[AccessD] [dba-SQLServer] My learning experience

Mon Dec 10 10:21:13 CST 2007

I'm interested.  So after the crunch is done, please do come back and 
tell us how it all worked out.  BTW I just love watching how you think!
Tina

jwcolby wrote:
> OK, so here I am going to run some timings on various things, using all
> three databases.  My client gave me an actual order to provide counts of the
> HSID data against the smoker data (a different table).  From the HSID data I
> need to do selections:
>
> NarrowIncomeBand 	codes 1-5
> 			codes 6-8
> 			codes 9, A-D
> 			codes E-I
> 			codes J-S
> 			codes T 
>
> Gender - Male	Code 1
> Gender - Female	Code 2
>
> YearModelOfBoat	Code <> ''
>
> Pool			Code 'Y'
>
> Etc Etc.  The client is trying to understand the data in two different
> completely unrelated tables, the HSID file and the TFF smokers, as well as
> the HSID file and the SMK smokers.
>
> The order actually has me join PKID result sets to another pair of tables
> the TFF smoker file and the SMK smoker file.  IOW count:
>
> TFF smokers WHERE narrow income band 1-5
> SMK smokers WHERE narrow income band 1-5 
>
> TFF Smokers WHERE Gender 1
> SMK Smokers WHERE Gender 1
>
> TFF Smokers WHERE Gender 2
> SMK Smokers WHERE Gender 2
>
> etc etc.
>
> The problem is that TFF and SMK smokers are unrelated between themselves,
> and also unrelated to HSID.  In order to get counts, I need to somehow get
> something in common, which will be the name / address data.  That part of
> the equation is really too complex to go into here ("beyond the scope of
> this discussion") and so I am going to punt and ignore the join between HSID
> and any other file (smokers in this case) and instead simply discuss how I
> "prep" the HSID file to allow me to compare it later on, and then compare
> timings of those "prepped" queries.
>
> Create order structures:
>
> I typically create a directory structure - PSM (the client) \ Orders \
> OrderNum.  In that directory on the disk I place the spreadsheet containing
> the order as well as any queries that I create that I want to save out as
> actual query files, any documents I get or create, and any CSVs or fixed
> with output files in the case of orders for names or counts.  Counts
> generally go into spreadsheets directly.  
>
> I also create a new database container to hold the views and temp tables
> required to fill that specific order, with the name of the order in the
> database name.  Once I have a database container I...
>
> Create the Indexes: 
>
> The next thing I have to do in the case of tblHSIDClean and tblHSID is to go
> in and make sure that I have indexes on the fields that I am going to do
> WHERE comparisons on.  Sometimes they already exist from a previous order,
> sometimes I have to create the indexes because there isn't one already.  In
> the case of tblHSIDClean I will create indexes of just each field
> individually.  In tblHSID I will create "cover indexes" of either the
> individual field AND the PKID, or if there are several RELATED fields in the
> WHERE clause I will create a cover index including all of the related fields
> AND the PKID field.  Creating these indexes typically takes a few minutes
> per index, with the exact time varying by how many actual data points are in
> a specific field, as well as how many fields are in the cover index (in the
> case of tblHSID).
>
> In the case of tblHSIDVert, I already have a single clustered index and that
> is all I need.
>
> Create views:
>
> Next I create views to pull each field with the PKID for each WHERE column.
> Strictly speaking individual queries are not required, i.e.
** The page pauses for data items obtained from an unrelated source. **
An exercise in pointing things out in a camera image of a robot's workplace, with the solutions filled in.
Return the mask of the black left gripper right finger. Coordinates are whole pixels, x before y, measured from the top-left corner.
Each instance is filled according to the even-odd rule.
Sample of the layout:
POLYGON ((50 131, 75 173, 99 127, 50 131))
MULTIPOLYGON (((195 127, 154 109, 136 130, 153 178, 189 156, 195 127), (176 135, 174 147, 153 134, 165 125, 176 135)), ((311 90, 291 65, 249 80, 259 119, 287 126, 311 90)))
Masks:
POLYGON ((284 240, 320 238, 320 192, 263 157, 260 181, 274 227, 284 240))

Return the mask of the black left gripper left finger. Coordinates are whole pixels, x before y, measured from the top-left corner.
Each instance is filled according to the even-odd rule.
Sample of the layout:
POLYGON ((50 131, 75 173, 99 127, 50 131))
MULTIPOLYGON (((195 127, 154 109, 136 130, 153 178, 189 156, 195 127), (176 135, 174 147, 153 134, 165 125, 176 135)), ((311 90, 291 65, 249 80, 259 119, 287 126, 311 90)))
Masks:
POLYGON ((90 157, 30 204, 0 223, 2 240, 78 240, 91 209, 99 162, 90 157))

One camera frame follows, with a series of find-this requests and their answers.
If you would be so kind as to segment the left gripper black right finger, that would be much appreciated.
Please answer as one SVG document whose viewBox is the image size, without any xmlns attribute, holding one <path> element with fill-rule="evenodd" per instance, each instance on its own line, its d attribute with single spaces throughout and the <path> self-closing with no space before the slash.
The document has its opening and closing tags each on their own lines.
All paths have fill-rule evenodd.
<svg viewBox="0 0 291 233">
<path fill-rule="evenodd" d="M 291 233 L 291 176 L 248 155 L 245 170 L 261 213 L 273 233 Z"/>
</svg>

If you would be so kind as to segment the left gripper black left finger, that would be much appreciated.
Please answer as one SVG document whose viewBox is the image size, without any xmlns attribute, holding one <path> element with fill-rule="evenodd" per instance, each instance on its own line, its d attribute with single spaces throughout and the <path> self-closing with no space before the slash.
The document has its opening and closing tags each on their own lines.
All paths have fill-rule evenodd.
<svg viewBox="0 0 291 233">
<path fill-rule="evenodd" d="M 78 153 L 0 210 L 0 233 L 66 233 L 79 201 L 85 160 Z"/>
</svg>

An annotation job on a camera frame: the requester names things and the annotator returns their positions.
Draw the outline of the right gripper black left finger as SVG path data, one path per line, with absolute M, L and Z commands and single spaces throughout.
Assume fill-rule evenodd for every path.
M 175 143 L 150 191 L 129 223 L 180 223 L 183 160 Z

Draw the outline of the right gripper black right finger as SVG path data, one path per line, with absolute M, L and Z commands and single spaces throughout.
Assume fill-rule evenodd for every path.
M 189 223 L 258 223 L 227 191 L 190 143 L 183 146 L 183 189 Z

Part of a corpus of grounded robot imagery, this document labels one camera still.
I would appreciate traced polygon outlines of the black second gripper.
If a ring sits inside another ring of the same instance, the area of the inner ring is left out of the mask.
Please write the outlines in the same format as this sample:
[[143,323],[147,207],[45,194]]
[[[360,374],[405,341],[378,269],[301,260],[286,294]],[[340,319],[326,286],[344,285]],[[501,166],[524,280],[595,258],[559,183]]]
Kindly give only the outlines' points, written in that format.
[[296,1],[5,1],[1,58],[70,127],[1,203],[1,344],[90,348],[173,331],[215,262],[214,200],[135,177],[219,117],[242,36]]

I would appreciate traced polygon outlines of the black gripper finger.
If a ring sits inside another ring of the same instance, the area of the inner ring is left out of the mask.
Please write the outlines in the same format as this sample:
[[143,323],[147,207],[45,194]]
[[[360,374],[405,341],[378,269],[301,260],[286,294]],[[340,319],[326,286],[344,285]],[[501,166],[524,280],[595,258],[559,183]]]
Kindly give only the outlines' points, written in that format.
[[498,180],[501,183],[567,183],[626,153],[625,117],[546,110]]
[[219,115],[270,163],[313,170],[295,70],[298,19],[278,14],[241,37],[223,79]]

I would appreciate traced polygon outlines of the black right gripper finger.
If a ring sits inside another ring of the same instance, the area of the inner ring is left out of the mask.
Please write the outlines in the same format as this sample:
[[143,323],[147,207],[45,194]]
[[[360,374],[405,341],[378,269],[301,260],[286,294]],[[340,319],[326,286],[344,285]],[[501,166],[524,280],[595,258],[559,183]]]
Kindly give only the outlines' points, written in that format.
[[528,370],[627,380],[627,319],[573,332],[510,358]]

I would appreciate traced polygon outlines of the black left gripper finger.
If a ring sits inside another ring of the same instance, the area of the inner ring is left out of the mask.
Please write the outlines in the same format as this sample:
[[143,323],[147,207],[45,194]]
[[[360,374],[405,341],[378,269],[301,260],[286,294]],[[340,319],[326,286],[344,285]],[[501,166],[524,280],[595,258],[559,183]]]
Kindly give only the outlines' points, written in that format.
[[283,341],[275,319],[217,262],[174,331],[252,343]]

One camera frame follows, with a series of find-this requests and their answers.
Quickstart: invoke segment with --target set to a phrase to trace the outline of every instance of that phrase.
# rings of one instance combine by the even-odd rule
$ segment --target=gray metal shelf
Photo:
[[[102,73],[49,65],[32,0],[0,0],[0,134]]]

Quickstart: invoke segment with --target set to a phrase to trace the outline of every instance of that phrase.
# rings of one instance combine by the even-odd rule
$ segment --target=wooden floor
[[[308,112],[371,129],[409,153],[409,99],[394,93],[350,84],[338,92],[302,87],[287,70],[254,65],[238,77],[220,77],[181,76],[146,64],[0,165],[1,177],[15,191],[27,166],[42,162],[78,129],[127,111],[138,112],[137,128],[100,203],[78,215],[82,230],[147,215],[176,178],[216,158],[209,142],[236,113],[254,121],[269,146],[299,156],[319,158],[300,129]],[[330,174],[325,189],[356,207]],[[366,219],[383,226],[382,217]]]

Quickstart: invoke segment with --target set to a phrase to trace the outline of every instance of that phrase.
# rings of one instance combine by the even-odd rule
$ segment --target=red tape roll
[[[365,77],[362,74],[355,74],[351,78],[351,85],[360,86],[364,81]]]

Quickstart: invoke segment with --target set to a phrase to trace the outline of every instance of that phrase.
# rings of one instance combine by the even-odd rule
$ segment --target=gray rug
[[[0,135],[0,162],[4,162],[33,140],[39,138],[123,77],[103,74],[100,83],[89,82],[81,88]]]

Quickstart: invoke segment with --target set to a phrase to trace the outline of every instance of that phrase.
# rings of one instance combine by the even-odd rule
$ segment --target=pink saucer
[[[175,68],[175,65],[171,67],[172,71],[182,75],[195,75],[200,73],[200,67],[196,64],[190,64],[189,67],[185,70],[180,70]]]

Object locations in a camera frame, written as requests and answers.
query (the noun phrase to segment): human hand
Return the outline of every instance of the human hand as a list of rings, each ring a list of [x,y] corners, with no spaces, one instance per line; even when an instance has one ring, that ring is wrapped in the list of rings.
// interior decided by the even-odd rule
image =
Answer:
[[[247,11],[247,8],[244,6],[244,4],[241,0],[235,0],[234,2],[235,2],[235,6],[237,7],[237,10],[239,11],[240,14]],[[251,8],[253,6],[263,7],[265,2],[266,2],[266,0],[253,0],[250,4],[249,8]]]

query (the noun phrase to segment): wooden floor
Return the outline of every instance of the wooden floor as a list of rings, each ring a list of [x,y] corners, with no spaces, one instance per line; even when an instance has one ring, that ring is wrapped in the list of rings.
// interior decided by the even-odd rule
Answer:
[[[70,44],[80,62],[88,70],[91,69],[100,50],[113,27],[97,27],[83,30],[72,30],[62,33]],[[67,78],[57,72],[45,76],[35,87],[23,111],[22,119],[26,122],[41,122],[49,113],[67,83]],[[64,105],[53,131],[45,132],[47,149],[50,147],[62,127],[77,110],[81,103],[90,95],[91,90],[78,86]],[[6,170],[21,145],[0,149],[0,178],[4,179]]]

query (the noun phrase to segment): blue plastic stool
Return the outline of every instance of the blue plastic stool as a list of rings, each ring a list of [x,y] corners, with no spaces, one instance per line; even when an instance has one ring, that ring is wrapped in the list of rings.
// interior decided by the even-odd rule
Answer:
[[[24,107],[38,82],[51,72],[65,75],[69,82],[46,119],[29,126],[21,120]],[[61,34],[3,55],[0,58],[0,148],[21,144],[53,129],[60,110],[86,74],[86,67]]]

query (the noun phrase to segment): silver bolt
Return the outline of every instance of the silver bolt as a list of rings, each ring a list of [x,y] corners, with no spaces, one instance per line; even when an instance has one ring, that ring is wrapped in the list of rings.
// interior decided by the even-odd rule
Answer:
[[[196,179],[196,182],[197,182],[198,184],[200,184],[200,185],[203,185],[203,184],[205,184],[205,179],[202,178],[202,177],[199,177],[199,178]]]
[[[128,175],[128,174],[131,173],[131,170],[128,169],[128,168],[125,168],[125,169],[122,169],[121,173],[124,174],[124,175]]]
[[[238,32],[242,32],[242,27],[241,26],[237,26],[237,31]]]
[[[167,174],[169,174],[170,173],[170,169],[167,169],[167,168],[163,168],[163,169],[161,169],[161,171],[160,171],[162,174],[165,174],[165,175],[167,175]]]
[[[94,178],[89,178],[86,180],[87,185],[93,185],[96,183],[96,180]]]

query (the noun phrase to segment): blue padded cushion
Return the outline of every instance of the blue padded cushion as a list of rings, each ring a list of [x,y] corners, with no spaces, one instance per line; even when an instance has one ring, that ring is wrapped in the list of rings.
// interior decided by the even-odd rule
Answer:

I could create
> one mongo query (and I used to do so), but in the past anyway these mongo
> queries would take anywhere from 20 minutes to an hour to run.  The problem
> was simply that if anything was not right I would have to make changes and
> rerun, leading to LOOOOONG times to get the thing done, though not
> necessarily lots of billable time.  So I learned to create "field specific"
> views that would pull just the PKIDs required for one piece of the final
> result, and later join the pieces into a whole once the pieces pulled the
> right things.
>
> With a query for each piece of the bigger WHERE clause, I would then start
> the process of combining the queries to AND and OR them into the larger
> "whole WHERE clause".  Joins between the PKIDs form the ANDS.  So if I need
> (for example) WHERE Income in('D', 'E', 'F') AND CasionGambler = 'Y', I
> would create two queries, one to get all the PKIDs matching the income
> criteria, the other with all the PKIDs that match the CasinoGambler, and
> then join the PKIDs in a higher level query to AND the result set.
>
> Often times I need to get COUNTS so I would build a query on top of the
> queries that and / or the smaller queries to COUNT() the PKIDs that make it
> through the subqueries.
>
> If you have gotten this far then you understand how I go about constructing
> the stuff required to fill the order.  The order might just be "counts" of
> how many people in an income range gamble, or how many people have dogs AND
> have cats, or how many people have children, are in a specific income range,
> and have cats.  My client then knows how many "addresses" he can deliver for
> those criteria, and can go to his client with a proposal for supplying
> addresses.  He might get the order, in which case he comes back to me and
> says, "now deliver 100K name / Address records in zip codes X, Y and Z".
> And of course this assumes he asked for counts in those zip codes, and there
> were at least 100K records made it through the filters.
>
> That's the idea and now I will present some timing results for some of the
> sub queries used in an actual order, this order is just for counts as
> discussed at the top of this email.  I will construct the sub queries for
> all three different databases and time them.  I will NOT take it to the
> point where I tie it into the smoker databases because that "is beyond the
> scope of this discussion".
>
> I am also going to bring AccessD into this because there might be folks on
> that list interested in this subject.  
>
> OTOH maybe NOBODY except Arthur is interested!  ;-)
>
> Next email, the results.  It may be a day or so.  I have to actually get
> this out TONIGHT so I will be doing whatever I have to do to get results.  I
> will do timings tomorrow sometime.
>
> John W. Colby
> Colby Consulting
> www.ColbyConsulting.com 
>
>